Gem’s movie selection bleeds maple, but in a good way: you can dig back decades and find forgotten treasures, or surf a new wave of homegrown cinema like Deanne Foley’s An Audience Of Chairs, Rebecca Addelman’s Paper Year and Sook-Yin Lee’s Octavio Is Dead! It’s also a good place to find movies you almost certainly missed the first time around, like Gary Burns’s Man Running or Lindsay MacKay’s Wet Bum.
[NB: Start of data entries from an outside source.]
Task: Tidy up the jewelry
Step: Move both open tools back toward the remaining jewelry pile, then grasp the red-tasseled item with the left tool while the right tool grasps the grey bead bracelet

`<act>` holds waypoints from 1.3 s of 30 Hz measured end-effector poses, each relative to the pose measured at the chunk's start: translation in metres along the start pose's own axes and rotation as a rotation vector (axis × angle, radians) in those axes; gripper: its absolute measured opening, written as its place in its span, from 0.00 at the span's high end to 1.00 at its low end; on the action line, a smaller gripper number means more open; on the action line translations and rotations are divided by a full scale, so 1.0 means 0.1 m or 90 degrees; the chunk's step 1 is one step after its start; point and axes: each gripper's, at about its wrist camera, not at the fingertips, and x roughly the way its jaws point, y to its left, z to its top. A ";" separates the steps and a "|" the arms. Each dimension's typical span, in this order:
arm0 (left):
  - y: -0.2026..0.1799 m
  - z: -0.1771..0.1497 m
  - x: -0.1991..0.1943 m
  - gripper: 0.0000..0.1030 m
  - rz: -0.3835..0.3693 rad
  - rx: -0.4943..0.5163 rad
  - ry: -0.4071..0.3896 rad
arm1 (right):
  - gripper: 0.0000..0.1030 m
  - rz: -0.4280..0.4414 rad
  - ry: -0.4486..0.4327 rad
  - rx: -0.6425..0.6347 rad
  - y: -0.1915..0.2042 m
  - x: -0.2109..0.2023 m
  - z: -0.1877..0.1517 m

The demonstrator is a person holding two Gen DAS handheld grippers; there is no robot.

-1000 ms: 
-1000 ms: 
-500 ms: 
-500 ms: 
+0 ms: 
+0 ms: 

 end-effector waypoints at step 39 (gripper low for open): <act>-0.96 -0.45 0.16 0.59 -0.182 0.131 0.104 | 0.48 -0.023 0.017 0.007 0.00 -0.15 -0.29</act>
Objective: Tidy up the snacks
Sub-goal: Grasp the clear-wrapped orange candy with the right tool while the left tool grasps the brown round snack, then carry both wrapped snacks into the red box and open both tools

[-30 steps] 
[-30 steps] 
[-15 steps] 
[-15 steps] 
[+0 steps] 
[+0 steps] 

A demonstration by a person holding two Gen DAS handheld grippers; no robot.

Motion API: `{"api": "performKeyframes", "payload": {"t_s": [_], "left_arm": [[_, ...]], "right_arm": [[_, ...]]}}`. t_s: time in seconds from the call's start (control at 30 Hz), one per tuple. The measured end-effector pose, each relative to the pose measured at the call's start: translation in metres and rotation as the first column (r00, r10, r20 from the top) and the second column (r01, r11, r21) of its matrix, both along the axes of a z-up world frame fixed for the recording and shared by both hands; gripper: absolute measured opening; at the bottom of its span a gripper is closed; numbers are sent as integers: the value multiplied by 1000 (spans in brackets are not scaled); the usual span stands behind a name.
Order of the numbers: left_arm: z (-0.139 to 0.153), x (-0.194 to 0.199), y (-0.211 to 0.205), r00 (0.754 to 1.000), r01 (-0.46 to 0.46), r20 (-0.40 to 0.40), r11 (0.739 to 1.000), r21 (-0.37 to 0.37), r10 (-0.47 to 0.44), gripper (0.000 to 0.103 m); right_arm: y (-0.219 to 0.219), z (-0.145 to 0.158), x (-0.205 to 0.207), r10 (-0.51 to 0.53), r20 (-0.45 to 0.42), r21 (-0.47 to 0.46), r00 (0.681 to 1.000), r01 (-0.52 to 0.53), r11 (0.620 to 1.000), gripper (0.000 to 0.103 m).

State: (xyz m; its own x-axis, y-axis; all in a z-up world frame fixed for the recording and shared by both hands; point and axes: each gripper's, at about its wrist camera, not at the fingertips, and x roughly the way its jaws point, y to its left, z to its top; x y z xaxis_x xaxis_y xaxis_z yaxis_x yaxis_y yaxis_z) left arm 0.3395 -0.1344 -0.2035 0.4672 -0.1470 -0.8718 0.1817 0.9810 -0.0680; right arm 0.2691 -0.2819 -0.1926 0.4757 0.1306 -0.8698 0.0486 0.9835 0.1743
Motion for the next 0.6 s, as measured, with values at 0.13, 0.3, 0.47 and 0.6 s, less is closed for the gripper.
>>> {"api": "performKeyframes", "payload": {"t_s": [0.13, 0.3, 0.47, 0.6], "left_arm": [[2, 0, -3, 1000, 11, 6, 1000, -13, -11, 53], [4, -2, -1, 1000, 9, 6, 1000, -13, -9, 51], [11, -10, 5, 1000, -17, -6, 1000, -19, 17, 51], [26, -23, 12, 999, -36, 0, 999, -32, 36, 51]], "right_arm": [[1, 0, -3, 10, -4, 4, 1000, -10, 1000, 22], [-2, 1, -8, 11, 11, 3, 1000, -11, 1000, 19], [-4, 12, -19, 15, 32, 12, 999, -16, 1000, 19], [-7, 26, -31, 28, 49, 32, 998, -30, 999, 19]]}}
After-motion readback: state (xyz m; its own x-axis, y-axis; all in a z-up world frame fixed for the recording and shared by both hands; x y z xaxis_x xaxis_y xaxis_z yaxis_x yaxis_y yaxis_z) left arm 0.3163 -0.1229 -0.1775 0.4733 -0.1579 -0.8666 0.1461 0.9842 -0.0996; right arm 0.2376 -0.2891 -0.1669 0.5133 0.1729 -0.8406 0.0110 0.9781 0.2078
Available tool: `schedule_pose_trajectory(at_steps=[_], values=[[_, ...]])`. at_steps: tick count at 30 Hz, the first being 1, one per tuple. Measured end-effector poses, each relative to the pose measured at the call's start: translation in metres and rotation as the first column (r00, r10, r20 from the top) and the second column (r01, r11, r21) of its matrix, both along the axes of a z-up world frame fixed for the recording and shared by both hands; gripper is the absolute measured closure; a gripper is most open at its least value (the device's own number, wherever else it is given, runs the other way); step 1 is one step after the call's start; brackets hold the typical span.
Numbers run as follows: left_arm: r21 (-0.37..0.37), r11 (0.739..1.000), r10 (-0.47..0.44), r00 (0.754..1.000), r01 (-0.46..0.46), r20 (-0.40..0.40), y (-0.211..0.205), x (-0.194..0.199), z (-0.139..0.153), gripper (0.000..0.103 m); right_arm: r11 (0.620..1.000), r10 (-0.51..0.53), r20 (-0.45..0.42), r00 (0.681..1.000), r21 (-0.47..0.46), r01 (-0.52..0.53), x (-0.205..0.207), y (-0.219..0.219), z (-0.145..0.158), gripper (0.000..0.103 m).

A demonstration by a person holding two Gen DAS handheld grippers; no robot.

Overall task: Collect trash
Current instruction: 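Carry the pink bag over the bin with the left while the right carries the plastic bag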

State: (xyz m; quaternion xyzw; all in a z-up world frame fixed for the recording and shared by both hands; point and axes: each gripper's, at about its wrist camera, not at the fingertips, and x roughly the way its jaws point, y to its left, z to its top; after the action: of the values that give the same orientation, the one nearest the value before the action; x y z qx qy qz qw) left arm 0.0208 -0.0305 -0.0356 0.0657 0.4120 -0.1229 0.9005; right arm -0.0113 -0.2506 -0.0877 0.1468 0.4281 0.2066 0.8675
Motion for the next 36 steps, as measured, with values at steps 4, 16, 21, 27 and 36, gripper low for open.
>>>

Want a Sandra Oh double feature? Here’s Mina Shum’s Double Happiness and Don McKellar’s Last Night, which are also two of the best Canadian films of the '90s! Rather spend time with people in increasingly awful situations? Pair Denis Villeneuve’s urban alienation nightmare Enemy with Adam Macdonald’s Algonquin survival thriller Backcountry! Looking for small films about two friends working stuff out? Try Pavan Moondi’s Sundowners or Jordan Canning’s Suck It Up. And that’s just a sampling.
Gem is packed with documentaries covering every subject imaginable, and you can spend hours just combing through the options. Organize a musical playlist with Marie Clements’s The Road Forward, Charles Officer’s Unarmed Verses, Martha Kehoe and Joan Tosoni’s Gordon Lightfoot: If You Could Read My Mind, and Jessica Edwards’s Mavis!, or dig a little deeper and find unexpected treasures like Jennifer Baichwal’s Manufactured Landscapes, Hari Kondabolu’s The Problem With Apu or Jamie Kastner’s The Skyjacker’s Tale. Also, there’s a short documentary about competitive balloon sculpture that’s kind of amazing.
Consumer tip: the site’s navigation is… less than perfect, and titles that start with “A” or “The” will be filed under A or T, respectively. Hopefully someone is already working on that (from home).